For the listing below, print exactly the lines from the line with "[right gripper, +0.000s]" to the line with "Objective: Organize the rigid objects", both included, and nothing beyond them.

◆ **Data provided**:
BEGIN

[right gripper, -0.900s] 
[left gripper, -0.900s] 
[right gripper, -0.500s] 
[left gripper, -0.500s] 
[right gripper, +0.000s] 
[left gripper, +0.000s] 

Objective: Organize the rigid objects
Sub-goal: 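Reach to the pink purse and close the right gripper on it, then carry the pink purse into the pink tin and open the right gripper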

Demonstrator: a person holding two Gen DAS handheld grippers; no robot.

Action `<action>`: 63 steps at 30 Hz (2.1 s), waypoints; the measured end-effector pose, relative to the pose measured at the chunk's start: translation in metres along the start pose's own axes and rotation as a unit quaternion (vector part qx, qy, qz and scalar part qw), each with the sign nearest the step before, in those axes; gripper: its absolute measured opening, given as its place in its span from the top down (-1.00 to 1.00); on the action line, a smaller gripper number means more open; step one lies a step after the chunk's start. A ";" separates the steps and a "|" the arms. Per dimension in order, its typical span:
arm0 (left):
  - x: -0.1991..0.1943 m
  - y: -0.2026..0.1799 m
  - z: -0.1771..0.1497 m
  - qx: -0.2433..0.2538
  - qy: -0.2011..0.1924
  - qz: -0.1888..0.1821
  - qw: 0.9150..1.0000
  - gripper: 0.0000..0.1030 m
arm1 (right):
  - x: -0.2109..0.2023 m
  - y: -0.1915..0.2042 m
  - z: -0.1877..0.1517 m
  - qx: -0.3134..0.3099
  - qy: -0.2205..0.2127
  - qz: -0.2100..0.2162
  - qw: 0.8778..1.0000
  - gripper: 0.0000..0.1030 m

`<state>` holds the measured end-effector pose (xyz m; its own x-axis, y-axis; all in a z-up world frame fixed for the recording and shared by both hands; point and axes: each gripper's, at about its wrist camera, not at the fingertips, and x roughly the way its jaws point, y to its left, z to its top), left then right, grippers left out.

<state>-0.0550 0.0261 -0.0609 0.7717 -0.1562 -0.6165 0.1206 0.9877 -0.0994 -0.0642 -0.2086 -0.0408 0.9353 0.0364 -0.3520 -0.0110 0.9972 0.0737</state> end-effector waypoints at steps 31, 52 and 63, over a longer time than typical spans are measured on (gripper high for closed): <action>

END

◆ **Finished task**:
[right gripper, +0.000s] 
[left gripper, +0.000s] 

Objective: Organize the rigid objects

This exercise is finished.